PostPosted: Wed Dec 13, 2006 1:46 am Reply with quoteBack to top

I think there is some confusion. Maybe I didn't make it clear enough, but I should have done a better job because these two Cyrix chips are often confused. I am actually not talking about the DX/2 chips with 486 pinout, but rather a clock doubled 386 upgrade part. It is called DRx2, and was not very popular, because it was released in 1994 when the Pentiums started coming around. It is similar to the Cyrix 486DLC chip, but is meant as a direct CPU replacement, so in theory you can use it on 386 boards that don't have DLC support. The DLC chips had a lot of problems because of the software related to the 1kb of WB L1 cache. The DRx2 chips supposedly eliminated most of the issues, and it is rumored that you can use the L1 cache without software. But, I am really not sure if that is true since I don't know anyone who has one. As far as I know "DR" stands for "Direct Replacement".

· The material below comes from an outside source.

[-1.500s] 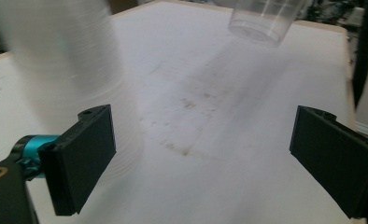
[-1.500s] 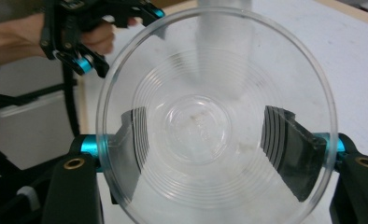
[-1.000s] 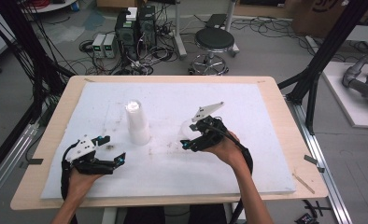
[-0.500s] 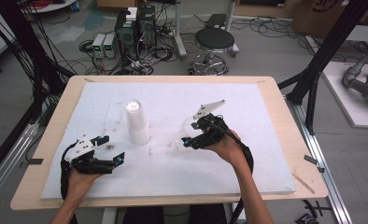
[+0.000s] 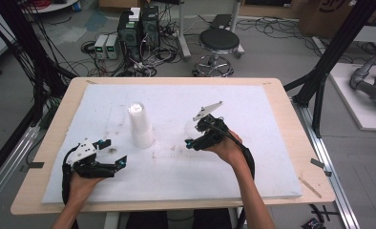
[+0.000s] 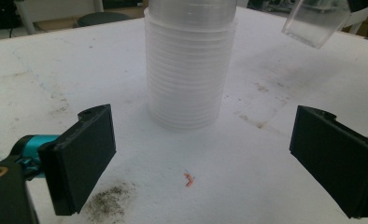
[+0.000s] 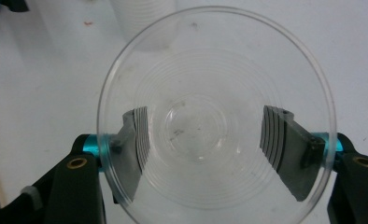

Another interesting chip is the TI 486SXL and 486SXL2. These chips were based on the cyrix core, but with 8kb cache instead of 1kb. They are available in both 386 and 486 pinout, but the 486 pinout is more common. Supposedly this is the fastest CPU you can get for a 386 motherboard, and performance is supposed to be almost equal to a real 486.

Two other good options are IBM 486SLC and 486DLC because they have 16kb L1 cache, but they were only available as surface mount chips. It is possible to find upgrade kits with some extra circuitry to use on standard 386 boards, but they are not common. In theory an SLC3 or DLC3 99Mhz 486 can beat the TI SXL2-66, but I have never seen a 99MHz model...just 60Mhz and 75MHz versions.

Perhaps you already know all of this, but anyway I am interested in personal experience with this kind of CPU...mostly concerning operation of the on-die cache. I believe that all of these CPUs are infact modified 386 cores rather than true 486s.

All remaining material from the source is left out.